** Directions **
Take the records below and print them verbatim up to and including the line that carries "Outlines have straight".

** Data for review **
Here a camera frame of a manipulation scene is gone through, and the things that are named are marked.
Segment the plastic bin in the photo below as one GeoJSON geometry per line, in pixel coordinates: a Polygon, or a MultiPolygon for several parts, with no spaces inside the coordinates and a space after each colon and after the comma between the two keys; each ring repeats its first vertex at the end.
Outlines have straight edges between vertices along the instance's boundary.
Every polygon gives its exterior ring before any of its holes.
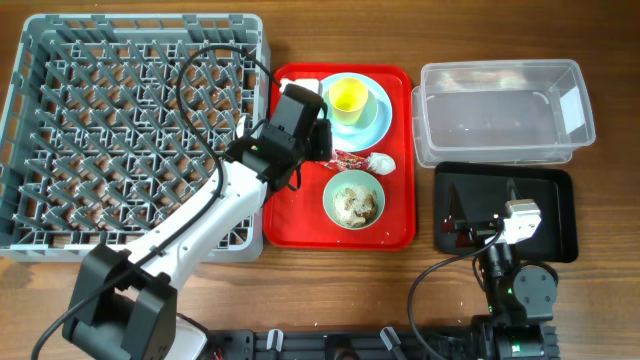
{"type": "Polygon", "coordinates": [[[554,164],[595,141],[573,60],[427,64],[412,93],[418,162],[554,164]]]}
{"type": "MultiPolygon", "coordinates": [[[[253,14],[35,15],[24,25],[0,122],[0,256],[81,261],[119,249],[192,196],[212,171],[175,102],[181,64],[225,44],[267,67],[253,14]]],[[[181,91],[216,150],[267,115],[267,76],[229,51],[194,62],[181,91]]],[[[262,251],[262,212],[225,236],[209,261],[262,251]]]]}

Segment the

** Exercise solution **
Here a camera frame of a manipulation scene is gone through, and the things that are named are marked.
Segment the plastic bin in the photo below as one GeoJSON geometry per line, in pixel coordinates: a Polygon, or a MultiPolygon for several parts, with no spaces inside the coordinates and a space after each colon and after the comma between the two keys; each ring repeats its first vertex at the end.
Outlines have straight edges between vertices along the instance's boundary.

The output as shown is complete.